Prisoners' strategy

[Genady]

There is a group of four prisoners, Al, Bill, Chuck, and Dick. After one year in prison, they have a chance to be released. It works as follows.

There is a room with a row of four boxes. Slips with the prisoners' names are randomly placed in the boxes, one per box.

Each prisoner enters the room, one at a time, checks one or two boxes of their choice, leaves the room without changing anything, and goes to his cell without any communication with other prisoners. Next prisoner enters the room. Etc.

If each prisoner finds his names in the boxes he checks, all four are released. If even one of them does not find his name, all four stay in prison for another year. A year later, they get this chance again. Of course, the slips are placed randomly again then.

How long are they expected to stay in prison? The calculation is straightforward. Each prisoner has 1/2 chance to find his name by checking two out of the four boxes. A chance that all four will find their names is 1/2 x 1/2 x 1/2 x 1/2 = 1/16. Thus, they are statistically expected to stay in prison for 16 years.

It turned out that there is a strategy which shortens this time. Significantly. Down to 2-3 years!

What is the strategy?

No tricks. Pure strategy. 

They can strategize only before entering the room.

[Ghideon]

39 minutes ago, Genady said:

There is a group of four prisoners, Al, Bill, Chuck, and Dick. After one year in prison, they have a chance to be released. It works as follows.

There is a room with a row of four boxes. Slips with the prisoners' names are randomly placed in the boxes, one per box.

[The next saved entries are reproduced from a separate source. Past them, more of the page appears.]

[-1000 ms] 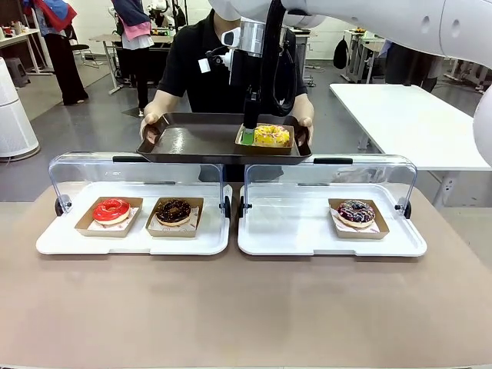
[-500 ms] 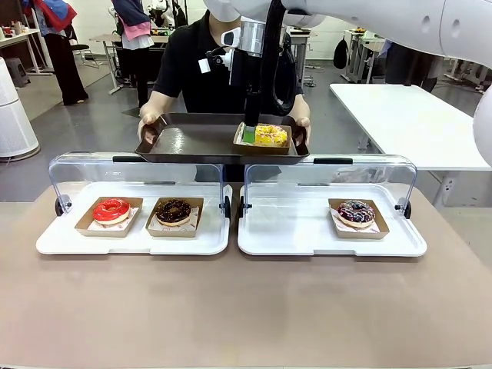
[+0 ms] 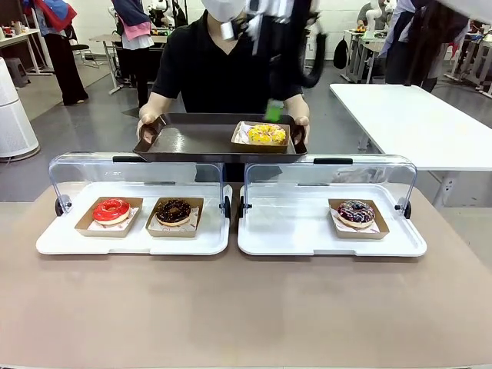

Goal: Provide the desired donut to the person.
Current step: Place the picked Paper togo box onto the Handle tray extended by the person, then pick up and lift the Paper togo box containing the Donut pointed at by the person.

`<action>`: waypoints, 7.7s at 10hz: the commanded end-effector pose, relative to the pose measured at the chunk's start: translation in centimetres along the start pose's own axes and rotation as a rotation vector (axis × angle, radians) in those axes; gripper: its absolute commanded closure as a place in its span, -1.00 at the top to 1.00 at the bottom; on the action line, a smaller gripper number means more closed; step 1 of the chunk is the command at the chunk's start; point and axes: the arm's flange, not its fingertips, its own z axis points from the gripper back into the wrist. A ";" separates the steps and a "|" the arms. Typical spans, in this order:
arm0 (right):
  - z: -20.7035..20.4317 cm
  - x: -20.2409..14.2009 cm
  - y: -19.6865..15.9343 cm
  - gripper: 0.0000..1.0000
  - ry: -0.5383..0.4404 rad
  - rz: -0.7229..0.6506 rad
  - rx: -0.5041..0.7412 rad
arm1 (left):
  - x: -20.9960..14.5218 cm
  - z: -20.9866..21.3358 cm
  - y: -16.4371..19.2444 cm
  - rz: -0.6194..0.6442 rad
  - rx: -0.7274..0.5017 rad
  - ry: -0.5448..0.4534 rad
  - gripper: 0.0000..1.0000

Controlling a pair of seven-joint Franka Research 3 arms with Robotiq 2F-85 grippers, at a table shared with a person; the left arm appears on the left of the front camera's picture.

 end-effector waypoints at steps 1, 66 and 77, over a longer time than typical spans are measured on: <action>1.1 -8.4 3.4 1.00 -0.012 0.007 -0.044 | 0.1 0.0 -0.1 -0.002 -0.006 -0.005 1.00; -3.1 -51.3 4.3 1.00 -0.963 -0.086 -0.099 | 1.6 -3.9 -3.4 -0.347 0.070 0.538 1.00; -3.1 -51.3 4.3 1.00 -0.963 -0.086 -0.099 | -8.5 -20.6 -1.6 -0.516 -0.010 0.791 1.00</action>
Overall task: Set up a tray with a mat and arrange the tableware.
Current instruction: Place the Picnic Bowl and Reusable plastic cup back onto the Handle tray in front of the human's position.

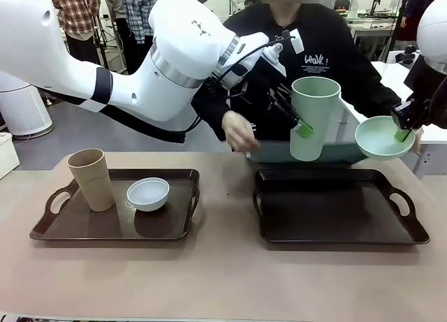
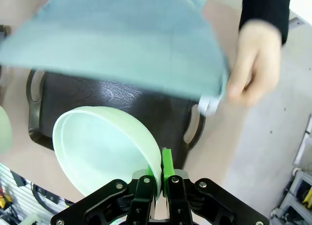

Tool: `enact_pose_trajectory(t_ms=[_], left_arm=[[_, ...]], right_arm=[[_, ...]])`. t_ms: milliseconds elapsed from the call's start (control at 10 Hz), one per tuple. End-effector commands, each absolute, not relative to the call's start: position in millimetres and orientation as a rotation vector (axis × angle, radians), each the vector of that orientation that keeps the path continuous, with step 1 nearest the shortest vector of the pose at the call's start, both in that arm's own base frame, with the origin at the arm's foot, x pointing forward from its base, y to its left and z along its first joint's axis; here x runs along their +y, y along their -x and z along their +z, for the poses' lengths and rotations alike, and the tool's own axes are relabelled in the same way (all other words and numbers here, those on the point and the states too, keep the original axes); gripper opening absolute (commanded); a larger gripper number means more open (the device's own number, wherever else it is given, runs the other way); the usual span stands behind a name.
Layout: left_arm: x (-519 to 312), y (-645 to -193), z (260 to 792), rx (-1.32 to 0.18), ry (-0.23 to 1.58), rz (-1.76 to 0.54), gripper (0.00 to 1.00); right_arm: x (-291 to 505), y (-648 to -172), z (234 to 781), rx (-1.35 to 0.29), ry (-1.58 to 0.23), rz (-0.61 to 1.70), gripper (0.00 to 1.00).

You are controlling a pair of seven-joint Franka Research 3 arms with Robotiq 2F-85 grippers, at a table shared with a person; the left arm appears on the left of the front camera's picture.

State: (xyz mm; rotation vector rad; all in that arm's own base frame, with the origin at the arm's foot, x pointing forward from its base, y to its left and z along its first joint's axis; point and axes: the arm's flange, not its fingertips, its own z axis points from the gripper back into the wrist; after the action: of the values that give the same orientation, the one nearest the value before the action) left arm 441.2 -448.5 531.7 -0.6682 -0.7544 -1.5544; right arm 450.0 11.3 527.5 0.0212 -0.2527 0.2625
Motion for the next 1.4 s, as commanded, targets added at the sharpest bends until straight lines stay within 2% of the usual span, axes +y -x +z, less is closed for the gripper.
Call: enact_pose_trajectory(t_ms=[0,1300], left_arm=[[-447.3,-440.5,533.4,-0.763,0.676,-1.556,0.0],[-447.3,-440.5,533.4,-0.763,0.676,-1.556,0.0]], right_arm=[[12.1,-452.4,529.1,-0.26,-0.02,0.256,0.0],[12.1,-452.4,529.1,-0.26,-0.02,0.256,0.0]])
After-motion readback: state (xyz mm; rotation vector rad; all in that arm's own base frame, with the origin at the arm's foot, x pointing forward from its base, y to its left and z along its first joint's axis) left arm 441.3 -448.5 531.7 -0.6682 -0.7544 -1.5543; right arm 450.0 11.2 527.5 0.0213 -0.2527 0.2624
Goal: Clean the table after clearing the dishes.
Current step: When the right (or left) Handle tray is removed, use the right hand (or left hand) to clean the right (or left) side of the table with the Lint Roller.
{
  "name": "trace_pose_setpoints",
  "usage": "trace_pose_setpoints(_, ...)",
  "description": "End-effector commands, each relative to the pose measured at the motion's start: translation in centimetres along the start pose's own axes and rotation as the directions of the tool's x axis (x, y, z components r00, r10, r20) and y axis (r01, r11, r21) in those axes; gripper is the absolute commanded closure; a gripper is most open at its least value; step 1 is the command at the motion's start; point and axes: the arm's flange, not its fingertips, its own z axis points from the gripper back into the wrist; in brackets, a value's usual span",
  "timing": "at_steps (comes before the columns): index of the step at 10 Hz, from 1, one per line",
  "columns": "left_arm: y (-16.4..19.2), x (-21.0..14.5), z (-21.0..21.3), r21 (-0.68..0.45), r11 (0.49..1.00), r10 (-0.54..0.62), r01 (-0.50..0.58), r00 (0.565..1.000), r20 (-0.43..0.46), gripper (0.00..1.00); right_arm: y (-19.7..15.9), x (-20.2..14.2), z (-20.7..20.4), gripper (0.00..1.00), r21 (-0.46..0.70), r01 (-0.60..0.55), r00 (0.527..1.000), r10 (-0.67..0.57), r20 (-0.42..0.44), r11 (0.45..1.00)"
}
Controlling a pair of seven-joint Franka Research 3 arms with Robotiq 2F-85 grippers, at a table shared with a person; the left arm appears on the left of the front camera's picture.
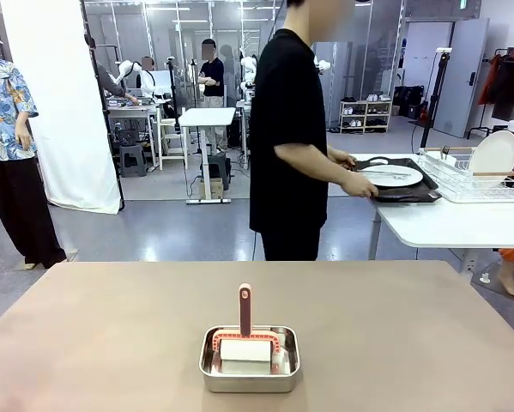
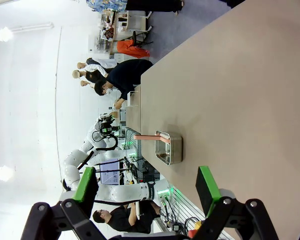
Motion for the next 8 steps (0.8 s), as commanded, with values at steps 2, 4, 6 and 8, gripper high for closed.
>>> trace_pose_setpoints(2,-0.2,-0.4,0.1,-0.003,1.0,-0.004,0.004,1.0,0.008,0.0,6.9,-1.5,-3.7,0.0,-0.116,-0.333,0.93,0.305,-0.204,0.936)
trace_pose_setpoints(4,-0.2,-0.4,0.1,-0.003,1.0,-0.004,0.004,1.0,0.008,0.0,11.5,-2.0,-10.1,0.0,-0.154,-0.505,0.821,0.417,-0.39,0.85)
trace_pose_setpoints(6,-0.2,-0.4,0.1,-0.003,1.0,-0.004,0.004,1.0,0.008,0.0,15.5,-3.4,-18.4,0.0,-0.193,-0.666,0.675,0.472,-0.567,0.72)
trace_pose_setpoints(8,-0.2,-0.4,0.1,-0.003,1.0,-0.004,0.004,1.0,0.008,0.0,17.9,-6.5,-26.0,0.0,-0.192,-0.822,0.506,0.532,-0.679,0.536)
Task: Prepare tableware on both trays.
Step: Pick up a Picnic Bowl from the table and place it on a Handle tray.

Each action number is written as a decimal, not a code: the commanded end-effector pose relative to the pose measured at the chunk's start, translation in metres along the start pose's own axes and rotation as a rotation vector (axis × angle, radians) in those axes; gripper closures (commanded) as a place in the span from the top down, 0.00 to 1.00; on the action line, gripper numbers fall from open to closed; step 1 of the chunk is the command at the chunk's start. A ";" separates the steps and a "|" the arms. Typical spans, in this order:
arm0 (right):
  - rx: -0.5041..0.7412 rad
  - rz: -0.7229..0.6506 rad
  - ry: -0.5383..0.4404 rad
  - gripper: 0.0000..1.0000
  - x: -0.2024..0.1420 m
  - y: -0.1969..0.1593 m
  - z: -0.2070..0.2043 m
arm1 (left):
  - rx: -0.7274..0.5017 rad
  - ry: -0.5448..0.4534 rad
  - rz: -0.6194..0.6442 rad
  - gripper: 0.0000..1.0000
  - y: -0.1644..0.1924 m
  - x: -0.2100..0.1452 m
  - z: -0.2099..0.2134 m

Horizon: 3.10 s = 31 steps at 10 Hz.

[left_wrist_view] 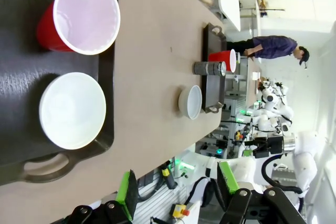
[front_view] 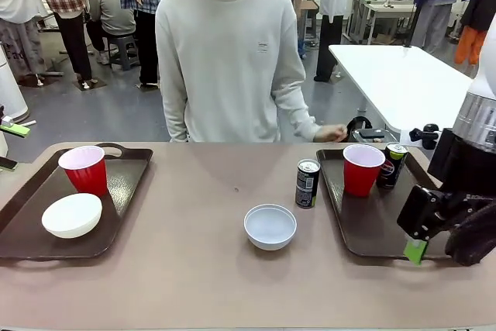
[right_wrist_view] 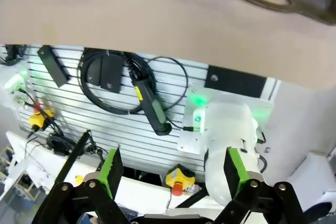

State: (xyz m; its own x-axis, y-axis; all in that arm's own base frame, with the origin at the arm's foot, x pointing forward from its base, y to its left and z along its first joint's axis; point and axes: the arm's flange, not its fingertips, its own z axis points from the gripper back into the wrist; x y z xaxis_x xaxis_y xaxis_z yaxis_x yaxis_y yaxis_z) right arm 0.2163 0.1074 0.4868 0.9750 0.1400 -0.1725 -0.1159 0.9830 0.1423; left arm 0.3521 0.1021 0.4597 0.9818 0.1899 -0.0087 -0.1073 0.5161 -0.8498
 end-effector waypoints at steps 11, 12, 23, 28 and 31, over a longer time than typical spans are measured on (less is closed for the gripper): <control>-0.115 -0.262 -0.146 1.00 0.228 0.120 -0.065 | -0.024 -0.005 -0.016 0.80 0.000 0.000 0.000; -0.133 -0.278 -0.161 1.00 0.226 0.119 -0.077 | -0.024 -0.005 -0.016 0.80 0.000 0.000 0.000; -0.145 -0.062 -0.133 0.41 0.213 0.118 -0.133 | -0.024 -0.005 -0.016 0.80 0.000 0.000 0.000; -0.107 0.003 -0.126 0.00 0.211 0.117 -0.134 | -0.024 -0.005 -0.016 0.80 0.000 0.000 0.000; -0.087 0.001 -0.093 0.00 0.192 0.110 -0.123 | -0.024 -0.005 -0.016 0.80 0.000 0.000 0.000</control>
State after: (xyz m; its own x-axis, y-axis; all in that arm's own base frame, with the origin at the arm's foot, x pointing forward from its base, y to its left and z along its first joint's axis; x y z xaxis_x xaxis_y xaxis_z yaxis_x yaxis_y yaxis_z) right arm 0.3842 0.2680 0.3456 0.9907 0.1230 -0.0577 -0.1214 0.9922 0.0299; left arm 0.3523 0.1015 0.4598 0.9821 0.1883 -0.0087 -0.1067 0.5169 -0.8494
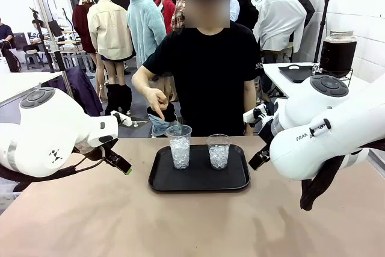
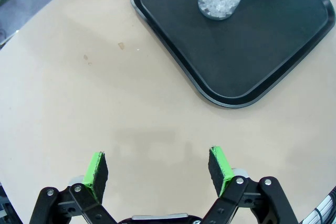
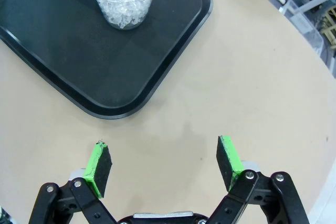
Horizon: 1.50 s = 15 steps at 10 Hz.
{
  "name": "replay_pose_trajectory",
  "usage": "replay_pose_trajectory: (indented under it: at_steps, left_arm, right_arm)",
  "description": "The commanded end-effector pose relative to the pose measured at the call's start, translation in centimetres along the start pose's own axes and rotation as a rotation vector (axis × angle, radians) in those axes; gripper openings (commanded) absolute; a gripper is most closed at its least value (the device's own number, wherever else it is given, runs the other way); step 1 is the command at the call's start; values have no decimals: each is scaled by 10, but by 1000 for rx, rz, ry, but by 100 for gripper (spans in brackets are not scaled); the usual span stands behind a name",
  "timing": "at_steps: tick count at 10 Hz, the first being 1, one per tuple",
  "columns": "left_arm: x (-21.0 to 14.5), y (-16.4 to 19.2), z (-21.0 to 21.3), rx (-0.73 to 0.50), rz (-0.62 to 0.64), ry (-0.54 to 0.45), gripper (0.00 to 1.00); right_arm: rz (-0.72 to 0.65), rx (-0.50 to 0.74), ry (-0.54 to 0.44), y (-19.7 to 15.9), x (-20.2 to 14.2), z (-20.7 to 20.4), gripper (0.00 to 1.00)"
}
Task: Pour the drink into the iced cup.
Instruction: Pick up the iced cup indicated by the human and present it to them.
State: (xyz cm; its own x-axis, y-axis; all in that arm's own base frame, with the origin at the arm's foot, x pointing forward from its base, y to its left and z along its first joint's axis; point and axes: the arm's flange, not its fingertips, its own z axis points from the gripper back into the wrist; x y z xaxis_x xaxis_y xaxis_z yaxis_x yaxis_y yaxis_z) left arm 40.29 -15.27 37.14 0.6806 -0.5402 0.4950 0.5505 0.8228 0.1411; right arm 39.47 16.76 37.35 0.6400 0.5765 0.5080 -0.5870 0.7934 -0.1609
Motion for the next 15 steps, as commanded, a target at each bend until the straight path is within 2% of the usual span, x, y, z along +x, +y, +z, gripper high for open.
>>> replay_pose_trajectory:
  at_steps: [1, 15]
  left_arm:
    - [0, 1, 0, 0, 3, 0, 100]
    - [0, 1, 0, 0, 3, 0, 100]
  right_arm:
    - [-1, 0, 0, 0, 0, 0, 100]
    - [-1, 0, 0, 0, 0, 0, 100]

Each prisoner enters the room, one at a time, checks one or two boxes of their choice, leaves the room without changing anything, and goes to his cell without any communication with other prisoners. Next prisoner enters the room. Etc.

If each prisoner finds his names in the boxes he checks, all four are released. If even one of them does not find his name, all four stay in prison for another year. A year later, they get this chance again. Of course, the slips are placed randomly again then.

How long are they expected to stay in prison? The calculation is straightforward. Each prisoner has 1/2 chance to find his name by checking two out of the four boxes. A chance that all four will find their names is 1/2 x 1/2 x 1/2 x 1/2 = 1/16. Thus, they are statistically expected to stay in prison for 16 years.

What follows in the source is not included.